Tuesday, October 9, 2012

Control Freak Confessions. . .

I'm alive. Still here. Continuing to read my Bible and pray and seek God. I'm also a control freak. Continuing to try to manipulate God (in the nicest way) to give me what I want. It isn't working very well. Do you ever feel like you learn the same lessons over and over and over? A friend of mine refers to it as "coming around the mountain" again and again.

The longer I follow Jesus, the more I think there really isn't that much new to learn, just re-visiting bedrock truths until I finally rest in them.

I recently experienced a disappointment. Most of you can probably guess in what arena.  Apparently finding a husband requires dating, and dating requires risking, and risking often results in hurt. Intellectually, I understand this equation, and I understand that part of the dating process is figuring out whether to continue in said relationship, and that sometimes we all change our minds.

The tricky part, which I didn't realize until the last week or so, is not so much dealing with the other halves of the dating equation, but with the Lord. All through this process I have been trying to pray diligently.  Really godly, good prayers like "Lead and guide me.  Lead and guide him. I just want to glorify you. Do what is best." Don't those SOUND godly and humble? And they can be, depending on the heart from which they come.

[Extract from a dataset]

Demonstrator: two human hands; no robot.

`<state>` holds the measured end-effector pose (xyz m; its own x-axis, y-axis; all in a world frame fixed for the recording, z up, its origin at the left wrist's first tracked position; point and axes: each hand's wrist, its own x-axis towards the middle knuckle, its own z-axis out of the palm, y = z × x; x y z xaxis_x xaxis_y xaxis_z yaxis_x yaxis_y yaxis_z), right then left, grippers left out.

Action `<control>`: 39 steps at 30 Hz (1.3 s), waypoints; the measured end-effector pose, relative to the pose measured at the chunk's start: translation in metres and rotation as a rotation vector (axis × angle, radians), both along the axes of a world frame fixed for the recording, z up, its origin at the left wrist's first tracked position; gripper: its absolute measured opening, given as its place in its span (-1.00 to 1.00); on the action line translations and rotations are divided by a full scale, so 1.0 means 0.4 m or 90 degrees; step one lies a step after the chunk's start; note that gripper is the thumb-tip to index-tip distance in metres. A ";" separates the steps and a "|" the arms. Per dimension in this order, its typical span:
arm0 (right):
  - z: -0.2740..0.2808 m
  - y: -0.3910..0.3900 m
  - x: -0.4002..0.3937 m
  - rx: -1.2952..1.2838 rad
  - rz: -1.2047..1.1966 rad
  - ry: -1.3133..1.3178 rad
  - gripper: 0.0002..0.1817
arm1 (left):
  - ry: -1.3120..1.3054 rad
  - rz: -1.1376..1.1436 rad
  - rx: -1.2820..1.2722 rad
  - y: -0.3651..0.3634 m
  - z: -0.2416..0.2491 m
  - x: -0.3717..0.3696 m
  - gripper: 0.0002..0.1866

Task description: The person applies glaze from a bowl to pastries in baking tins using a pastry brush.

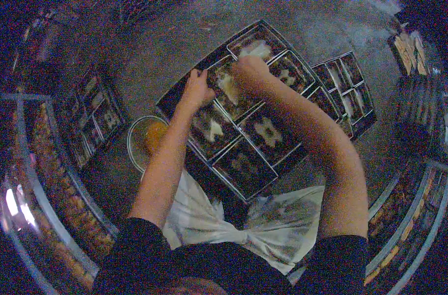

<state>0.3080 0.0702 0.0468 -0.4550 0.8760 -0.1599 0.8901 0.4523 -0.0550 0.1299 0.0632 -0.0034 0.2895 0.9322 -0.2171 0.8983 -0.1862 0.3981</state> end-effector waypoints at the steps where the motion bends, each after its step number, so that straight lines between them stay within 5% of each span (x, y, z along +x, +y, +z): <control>1: -0.009 0.001 -0.005 0.036 -0.056 0.041 -0.81 | -0.002 0.016 0.005 -0.014 -0.005 0.000 -0.29; 5: -0.031 -0.024 -0.041 0.078 -0.190 0.109 -0.79 | -0.058 0.084 0.110 -0.062 0.037 0.021 -0.29; 8: 0.027 -0.098 -0.044 -0.061 -0.252 0.126 -0.80 | -0.144 0.110 0.143 -0.126 0.102 0.025 -0.34; 12: 0.112 -0.267 -0.052 -0.107 -0.434 0.196 -0.79 | -0.248 0.195 -0.004 -0.310 0.137 -0.068 -0.45; 20: 0.256 -0.487 -0.325 -0.288 -0.400 0.413 -0.73 | -0.189 0.367 -0.229 -0.632 0.299 -0.345 -0.55; 27: 0.048 -0.420 -0.663 -0.527 -0.437 0.214 -0.77 | -0.091 0.344 -0.369 -0.667 0.170 -0.630 -0.67; 28: 0.016 -0.417 -0.702 -0.533 -0.432 0.184 -0.78 | -0.080 0.339 -0.411 -0.672 0.156 -0.662 -0.66; 29: -0.017 -0.411 -0.732 -0.539 -0.427 0.155 -0.78 | -0.072 0.251 -0.290 -0.683 0.129 -0.700 -0.66; 35: -0.311 -0.469 -0.838 -0.445 -0.481 0.129 -0.78 | -0.132 0.314 -0.452 -0.604 0.015 -0.856 -0.66; 39: -0.301 -0.459 -0.859 -0.500 -0.677 0.116 -0.74 | -0.116 0.268 -0.422 -0.561 -0.020 -0.918 -0.66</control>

Cynic that I am sometimes tempted to be, I know that my heart will never be completely pure until I die and am with Jesus. However, I tend to forget how selfish and manipulative my motives can be underneath the submitted-sounding words. I mean those words--I DO want the Lord to lead me, and I want Him to be glorified and I want Him to do what He wants with my life. But I also want Him to hear me and reward me for saying the right words and even trying to believe that I mean them 100%.

However, the proof comes when God answers my prayers in a way that I don't like. "No, not this time" is an answer. It is proof that the He is leading and guiding me; it's just that He's not leading me in the direction or guiding me into the relationship that I wanted. He's doing what's best for me because the Bibles tells me so (Romans 12:2 one example of reminding me that God's will is good, acceptable, and perfect), but it's not what I think is best. When I think this way, I end up angry at God. Mad that He's not giving me the goody when I tried to be the good girl.

After walking around in a funk for a week or two, I finally just sat down and really told the Lord exactly how I was feeling.  Somehow I never go straight to Him, but have to be miserable for a while first. Over and over I find that when I finally do get honest with God, I am able to see myself clearly, and the games that I play, and the reason I need Jesus in the first place. I am also finally able to breathe, to relax and to quit trying to make things happen.

Guess what? I can't control if I ever find a husband (well, at least if I ever find a good, godly one). When I try to control it, I end up stressed out and anxious, and with the danger of enshrining dating, a relationship, or marriage as an idol. In the preschool Sunday school class that I co-teach, we have been trying to explain to children how the Israelites built a golden calf to worship.  We made "jewelry" out of  Play-doh, smashed it up and then make a calf (well, kind of). It seemed utterly idiotic for the Jews to melt down their own earrings and then worship them. And yet, I am again reminded that I am not so different.

A touchstone verse for me the past year has been Psalm 138:8 (NAS):
The Lord will accomplish what concerns me;
Your lovingkindness, O Lord, is everlasting;
Do not forsake the works of Your hands.
 I need to stop saying it and start believing it!